Note #2: This started off as a long (two – three times longer than average) post, so I’ve split it up into two days. A mini-series of sorts.

Reality.
The reality is that HR people should be nice to potential employees. The company needs these employees to grow, to gain new customers, to keep existing customers, to keep the store running, to keep the technology up-to-date, to clean the bathrooms, whatever it may be – chances are if they are posting an opening, they need that employee.
The job market is very competitive, but the best people (which your company should be trying to recruit) can probably get a job at quite a few places. As an HR person, you need to impress the candidate and make it seem like your company will be a great place to work.

This post at The Brand Builder is an excellent post about HR and customer service. The company there did a very good job. Furthermore, he brought up some good points:

  1. The friendlier and most engaging companies will most likely land the better employees.
  2. To get a glimpse of a company’s mindset and culture, replace any reference to job applicants / prospective employees with “customers”, and “positions” with “products”.
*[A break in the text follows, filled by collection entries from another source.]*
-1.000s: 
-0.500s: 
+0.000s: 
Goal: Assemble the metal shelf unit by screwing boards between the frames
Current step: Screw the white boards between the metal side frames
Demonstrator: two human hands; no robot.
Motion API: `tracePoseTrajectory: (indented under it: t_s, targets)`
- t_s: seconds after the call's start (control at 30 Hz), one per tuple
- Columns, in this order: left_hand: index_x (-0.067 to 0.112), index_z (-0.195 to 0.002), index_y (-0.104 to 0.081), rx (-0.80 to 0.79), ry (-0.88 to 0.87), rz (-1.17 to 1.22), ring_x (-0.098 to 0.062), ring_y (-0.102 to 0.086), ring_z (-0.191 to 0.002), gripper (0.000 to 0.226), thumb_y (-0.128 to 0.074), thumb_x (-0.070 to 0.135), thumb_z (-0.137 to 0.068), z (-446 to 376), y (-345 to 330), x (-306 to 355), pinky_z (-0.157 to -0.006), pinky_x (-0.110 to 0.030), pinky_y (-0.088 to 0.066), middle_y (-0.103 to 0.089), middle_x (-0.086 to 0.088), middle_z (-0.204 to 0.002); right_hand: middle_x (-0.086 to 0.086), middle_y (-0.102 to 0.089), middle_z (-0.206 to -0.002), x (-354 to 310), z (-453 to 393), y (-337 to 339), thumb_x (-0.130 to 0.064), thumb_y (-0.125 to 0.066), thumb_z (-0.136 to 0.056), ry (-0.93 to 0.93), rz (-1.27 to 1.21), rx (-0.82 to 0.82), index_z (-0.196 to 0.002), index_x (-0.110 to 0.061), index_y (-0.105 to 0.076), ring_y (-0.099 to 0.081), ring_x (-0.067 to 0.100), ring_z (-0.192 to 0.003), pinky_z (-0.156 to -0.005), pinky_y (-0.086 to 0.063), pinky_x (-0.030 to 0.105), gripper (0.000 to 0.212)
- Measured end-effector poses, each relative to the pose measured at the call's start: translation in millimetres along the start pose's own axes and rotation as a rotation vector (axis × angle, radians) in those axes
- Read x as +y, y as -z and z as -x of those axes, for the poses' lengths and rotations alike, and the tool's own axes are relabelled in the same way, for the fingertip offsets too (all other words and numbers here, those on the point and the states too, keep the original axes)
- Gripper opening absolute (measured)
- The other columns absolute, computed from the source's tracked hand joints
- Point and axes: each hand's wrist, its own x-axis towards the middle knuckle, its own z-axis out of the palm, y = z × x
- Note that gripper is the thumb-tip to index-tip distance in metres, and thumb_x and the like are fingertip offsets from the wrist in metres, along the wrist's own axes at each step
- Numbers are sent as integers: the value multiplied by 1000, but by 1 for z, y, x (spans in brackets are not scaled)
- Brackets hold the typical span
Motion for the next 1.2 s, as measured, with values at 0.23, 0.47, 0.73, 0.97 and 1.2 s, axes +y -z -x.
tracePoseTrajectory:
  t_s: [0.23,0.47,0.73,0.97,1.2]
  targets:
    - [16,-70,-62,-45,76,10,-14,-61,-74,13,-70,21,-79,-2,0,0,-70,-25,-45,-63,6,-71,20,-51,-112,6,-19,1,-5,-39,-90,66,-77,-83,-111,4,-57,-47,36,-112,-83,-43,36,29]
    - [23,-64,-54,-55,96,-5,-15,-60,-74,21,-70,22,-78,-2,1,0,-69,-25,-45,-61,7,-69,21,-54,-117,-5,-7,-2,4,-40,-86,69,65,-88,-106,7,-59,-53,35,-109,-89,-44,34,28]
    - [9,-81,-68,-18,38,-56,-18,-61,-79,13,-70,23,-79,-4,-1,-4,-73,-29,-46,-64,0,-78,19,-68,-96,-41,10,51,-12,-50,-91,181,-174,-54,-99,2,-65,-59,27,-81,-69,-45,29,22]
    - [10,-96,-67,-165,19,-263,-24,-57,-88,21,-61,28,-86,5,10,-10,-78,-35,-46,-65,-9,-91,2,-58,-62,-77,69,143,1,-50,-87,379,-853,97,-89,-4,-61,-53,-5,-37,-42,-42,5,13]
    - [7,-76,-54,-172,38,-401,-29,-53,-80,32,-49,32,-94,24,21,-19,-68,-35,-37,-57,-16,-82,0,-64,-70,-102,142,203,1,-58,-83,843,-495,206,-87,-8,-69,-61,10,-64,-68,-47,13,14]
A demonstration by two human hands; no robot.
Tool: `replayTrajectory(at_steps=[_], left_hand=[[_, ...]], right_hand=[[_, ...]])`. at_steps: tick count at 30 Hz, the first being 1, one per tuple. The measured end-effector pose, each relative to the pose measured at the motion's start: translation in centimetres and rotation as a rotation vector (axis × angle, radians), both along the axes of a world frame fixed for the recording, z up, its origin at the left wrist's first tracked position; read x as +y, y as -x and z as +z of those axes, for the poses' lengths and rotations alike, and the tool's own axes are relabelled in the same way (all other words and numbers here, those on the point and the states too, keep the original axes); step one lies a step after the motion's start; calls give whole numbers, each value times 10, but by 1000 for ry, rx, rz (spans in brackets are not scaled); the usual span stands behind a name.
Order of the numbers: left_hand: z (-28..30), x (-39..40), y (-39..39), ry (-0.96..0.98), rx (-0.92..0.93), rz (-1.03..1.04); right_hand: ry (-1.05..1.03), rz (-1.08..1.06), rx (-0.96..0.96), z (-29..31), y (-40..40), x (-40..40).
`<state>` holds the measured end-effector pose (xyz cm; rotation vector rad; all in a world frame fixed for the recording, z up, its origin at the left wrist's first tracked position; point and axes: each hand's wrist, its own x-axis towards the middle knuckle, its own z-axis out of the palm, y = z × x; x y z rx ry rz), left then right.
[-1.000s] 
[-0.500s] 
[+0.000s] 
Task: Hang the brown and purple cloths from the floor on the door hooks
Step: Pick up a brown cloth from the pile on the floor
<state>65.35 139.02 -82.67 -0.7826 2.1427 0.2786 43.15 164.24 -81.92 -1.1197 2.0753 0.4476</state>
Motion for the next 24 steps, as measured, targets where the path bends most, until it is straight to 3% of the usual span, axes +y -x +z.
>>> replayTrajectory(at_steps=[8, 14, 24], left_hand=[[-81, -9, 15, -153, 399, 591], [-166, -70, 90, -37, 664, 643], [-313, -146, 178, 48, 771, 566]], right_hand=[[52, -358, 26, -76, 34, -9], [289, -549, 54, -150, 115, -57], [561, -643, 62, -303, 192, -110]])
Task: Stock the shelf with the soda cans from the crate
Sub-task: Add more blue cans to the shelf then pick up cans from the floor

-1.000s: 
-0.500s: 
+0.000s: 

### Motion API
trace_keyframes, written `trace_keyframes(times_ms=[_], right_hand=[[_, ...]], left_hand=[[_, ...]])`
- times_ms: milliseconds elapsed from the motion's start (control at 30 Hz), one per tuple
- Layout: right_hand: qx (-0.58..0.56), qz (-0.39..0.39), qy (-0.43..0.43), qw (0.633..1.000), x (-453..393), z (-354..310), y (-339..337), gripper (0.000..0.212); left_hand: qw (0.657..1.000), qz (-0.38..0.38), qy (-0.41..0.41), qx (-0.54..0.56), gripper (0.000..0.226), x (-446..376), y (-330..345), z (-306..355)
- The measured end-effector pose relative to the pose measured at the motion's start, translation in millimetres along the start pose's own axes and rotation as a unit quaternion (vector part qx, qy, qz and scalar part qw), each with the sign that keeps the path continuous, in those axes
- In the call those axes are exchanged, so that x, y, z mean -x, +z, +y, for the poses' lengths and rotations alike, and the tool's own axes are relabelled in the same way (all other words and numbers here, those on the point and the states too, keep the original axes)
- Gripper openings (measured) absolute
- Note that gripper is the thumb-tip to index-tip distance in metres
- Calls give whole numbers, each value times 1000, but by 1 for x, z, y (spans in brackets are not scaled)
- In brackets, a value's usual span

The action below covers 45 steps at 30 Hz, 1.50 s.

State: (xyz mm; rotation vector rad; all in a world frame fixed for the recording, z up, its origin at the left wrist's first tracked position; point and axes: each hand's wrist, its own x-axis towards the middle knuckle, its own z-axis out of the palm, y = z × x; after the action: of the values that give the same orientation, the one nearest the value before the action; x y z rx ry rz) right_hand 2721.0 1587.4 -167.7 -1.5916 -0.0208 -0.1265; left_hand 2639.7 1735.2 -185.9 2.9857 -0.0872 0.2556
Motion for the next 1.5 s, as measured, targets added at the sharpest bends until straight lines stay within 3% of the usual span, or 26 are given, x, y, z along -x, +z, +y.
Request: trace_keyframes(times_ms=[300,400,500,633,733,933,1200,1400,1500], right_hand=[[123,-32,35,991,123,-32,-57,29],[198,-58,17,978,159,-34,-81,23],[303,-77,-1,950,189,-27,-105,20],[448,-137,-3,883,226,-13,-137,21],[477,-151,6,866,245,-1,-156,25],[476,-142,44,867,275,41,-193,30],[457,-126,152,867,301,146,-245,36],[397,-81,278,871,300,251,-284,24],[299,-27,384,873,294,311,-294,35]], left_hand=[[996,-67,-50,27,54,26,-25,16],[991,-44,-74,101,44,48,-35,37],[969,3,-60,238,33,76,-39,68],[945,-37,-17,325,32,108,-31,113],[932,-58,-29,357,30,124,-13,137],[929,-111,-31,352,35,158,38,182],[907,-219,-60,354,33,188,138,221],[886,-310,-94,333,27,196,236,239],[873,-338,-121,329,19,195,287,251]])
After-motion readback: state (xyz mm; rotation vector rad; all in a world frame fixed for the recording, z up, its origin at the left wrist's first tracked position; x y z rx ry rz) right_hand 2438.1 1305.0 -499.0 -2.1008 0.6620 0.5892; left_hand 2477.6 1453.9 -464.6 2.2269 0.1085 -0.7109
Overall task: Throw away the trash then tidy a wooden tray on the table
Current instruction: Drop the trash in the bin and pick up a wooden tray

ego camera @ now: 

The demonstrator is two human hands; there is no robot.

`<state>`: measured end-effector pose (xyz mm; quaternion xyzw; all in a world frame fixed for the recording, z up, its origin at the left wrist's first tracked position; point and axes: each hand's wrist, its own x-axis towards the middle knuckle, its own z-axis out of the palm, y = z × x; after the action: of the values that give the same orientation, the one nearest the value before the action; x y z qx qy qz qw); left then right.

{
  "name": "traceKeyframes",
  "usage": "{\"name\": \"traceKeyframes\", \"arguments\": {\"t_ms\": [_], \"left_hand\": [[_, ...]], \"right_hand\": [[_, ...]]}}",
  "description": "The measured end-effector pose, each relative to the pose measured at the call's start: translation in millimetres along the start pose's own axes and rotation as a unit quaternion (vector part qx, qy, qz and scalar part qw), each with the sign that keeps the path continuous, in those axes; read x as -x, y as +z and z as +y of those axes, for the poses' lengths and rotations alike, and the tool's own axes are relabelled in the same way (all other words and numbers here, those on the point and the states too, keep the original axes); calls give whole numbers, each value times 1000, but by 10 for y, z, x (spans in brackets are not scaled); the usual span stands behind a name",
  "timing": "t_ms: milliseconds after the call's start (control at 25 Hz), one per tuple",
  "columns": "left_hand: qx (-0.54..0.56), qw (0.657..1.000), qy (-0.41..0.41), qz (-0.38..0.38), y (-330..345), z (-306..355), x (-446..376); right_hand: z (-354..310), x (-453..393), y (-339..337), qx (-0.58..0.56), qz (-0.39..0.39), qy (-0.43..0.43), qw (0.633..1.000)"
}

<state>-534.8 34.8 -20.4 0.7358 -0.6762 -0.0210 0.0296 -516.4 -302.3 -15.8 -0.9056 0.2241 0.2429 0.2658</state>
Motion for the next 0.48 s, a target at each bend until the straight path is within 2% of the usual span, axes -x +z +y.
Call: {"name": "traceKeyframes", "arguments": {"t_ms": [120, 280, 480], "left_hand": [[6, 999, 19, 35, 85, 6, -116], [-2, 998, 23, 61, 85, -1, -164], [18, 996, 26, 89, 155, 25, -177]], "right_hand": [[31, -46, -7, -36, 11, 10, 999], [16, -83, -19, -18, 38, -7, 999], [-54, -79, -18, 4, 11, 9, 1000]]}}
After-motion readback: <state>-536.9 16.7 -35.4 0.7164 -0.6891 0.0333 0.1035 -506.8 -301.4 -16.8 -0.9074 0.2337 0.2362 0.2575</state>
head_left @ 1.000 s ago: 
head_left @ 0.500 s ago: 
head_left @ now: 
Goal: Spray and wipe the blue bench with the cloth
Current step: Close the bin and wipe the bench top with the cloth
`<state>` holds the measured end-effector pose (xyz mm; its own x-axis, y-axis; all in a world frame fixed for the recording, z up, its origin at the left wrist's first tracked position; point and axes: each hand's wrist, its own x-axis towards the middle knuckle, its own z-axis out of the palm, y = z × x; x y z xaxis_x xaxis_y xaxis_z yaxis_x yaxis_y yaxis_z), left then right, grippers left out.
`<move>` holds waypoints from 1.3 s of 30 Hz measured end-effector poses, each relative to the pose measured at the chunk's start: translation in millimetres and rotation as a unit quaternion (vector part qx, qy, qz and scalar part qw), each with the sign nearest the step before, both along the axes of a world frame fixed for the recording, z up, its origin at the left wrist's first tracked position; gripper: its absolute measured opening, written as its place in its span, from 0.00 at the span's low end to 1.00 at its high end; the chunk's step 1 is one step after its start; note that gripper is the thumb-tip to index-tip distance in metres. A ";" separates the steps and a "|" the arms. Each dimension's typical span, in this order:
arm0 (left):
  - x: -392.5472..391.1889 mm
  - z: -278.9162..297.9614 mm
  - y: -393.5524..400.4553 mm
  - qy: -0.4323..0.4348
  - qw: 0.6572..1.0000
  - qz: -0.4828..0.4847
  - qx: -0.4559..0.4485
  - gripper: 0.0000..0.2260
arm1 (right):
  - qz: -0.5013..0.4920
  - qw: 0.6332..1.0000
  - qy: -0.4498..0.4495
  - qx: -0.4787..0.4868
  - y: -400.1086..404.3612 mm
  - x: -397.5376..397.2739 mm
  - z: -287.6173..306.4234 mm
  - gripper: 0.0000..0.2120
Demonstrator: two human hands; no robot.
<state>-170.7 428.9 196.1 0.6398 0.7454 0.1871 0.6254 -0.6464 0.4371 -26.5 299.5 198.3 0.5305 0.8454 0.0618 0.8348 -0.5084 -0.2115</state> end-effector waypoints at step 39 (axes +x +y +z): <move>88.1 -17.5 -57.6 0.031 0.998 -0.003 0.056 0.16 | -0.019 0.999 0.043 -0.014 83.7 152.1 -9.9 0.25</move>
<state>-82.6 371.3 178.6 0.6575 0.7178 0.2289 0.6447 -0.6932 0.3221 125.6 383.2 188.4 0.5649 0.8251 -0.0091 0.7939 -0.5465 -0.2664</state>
It’s a very good post and definitely one that I’d recommend people who work in HR and anyone who deals with job interviews, applications, etc. to read. They should also read this post, of course.

HR people represent their company. They show potential employees what type of company they work for and what their company values. This is a very important group of people that need to think positively about your company or they may not want to work there. HR people who seem disorganized or rude may cause the candidate to think the company is disorganized or rude. Make sure your HR experience is a good one.

Have project managers.
Large corporate accounts have sales representatives, many support issues have an assigned representative, so why can’t candidates have one person they deal with through most of the HR process? It makes the experience much quicker, smoother, personal, and more accurate than just shuffling the candidate through several people in a department.
Some people don’t do very well when they are shuffled from person to person in a series of 15 minute phone calls. Having a candidate deal with one person allows the candidate and the employee to build a relationship and the employee can get a better idea of who this person is (besides applicant #93548).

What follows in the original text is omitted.